EXERCISE:
From the first line of the material below to the line containing "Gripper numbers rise", repeat every line exactly and add nothing.

-*-*-

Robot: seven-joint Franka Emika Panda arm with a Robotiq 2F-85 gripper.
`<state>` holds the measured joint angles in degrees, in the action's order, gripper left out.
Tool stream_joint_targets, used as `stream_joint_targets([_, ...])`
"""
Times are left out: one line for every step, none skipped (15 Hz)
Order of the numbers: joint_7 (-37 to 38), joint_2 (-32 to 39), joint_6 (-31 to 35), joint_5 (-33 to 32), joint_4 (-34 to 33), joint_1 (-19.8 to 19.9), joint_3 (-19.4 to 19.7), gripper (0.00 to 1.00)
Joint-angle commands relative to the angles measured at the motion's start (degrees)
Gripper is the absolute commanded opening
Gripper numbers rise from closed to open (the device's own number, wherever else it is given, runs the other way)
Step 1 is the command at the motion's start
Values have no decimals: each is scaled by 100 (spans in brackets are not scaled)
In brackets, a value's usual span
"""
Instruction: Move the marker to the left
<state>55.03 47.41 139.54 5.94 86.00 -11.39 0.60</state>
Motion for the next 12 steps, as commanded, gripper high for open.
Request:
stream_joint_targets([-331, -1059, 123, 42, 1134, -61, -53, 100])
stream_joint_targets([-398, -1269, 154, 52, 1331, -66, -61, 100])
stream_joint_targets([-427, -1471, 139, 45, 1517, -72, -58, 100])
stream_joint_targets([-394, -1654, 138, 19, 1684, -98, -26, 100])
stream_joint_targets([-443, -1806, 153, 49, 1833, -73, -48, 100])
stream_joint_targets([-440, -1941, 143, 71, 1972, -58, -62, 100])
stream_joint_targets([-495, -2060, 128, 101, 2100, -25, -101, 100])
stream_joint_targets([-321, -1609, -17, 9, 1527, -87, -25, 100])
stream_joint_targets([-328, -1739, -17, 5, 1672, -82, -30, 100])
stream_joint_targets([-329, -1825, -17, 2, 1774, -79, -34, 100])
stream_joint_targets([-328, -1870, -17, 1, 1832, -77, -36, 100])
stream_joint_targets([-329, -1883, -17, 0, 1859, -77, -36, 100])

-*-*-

SOLVED PROBLEM:
Robot: seven-joint Franka Emika Panda arm with a Robotiq 2F-85 gripper.
`<state>` holds the measured joint angles in degrees, in the action's order, gripper left out.
Tool stream_joint_targets, used as `stream_joint_targets([_, ...])`
"""
Times are left out: one line for every step, none skipped (15 Hz)
Order of the numbers: joint_7 (-37 to 38), joint_2 (-32 to 39), joint_6 (-31 to 35), joint_5 (-33 to 32), joint_4 (-34 to 33), joint_1 (-19.8 to 19.9), joint_3 (-19.4 to 19.7), gripper (0.00 to 1.00)
Joint-angle commands relative to the angles measured at the motion's start (degrees)
Gripper is the absolute commanded opening
Gripper numbers rise from closed to open (the device's own number, wherever else it is given, runs the other way)

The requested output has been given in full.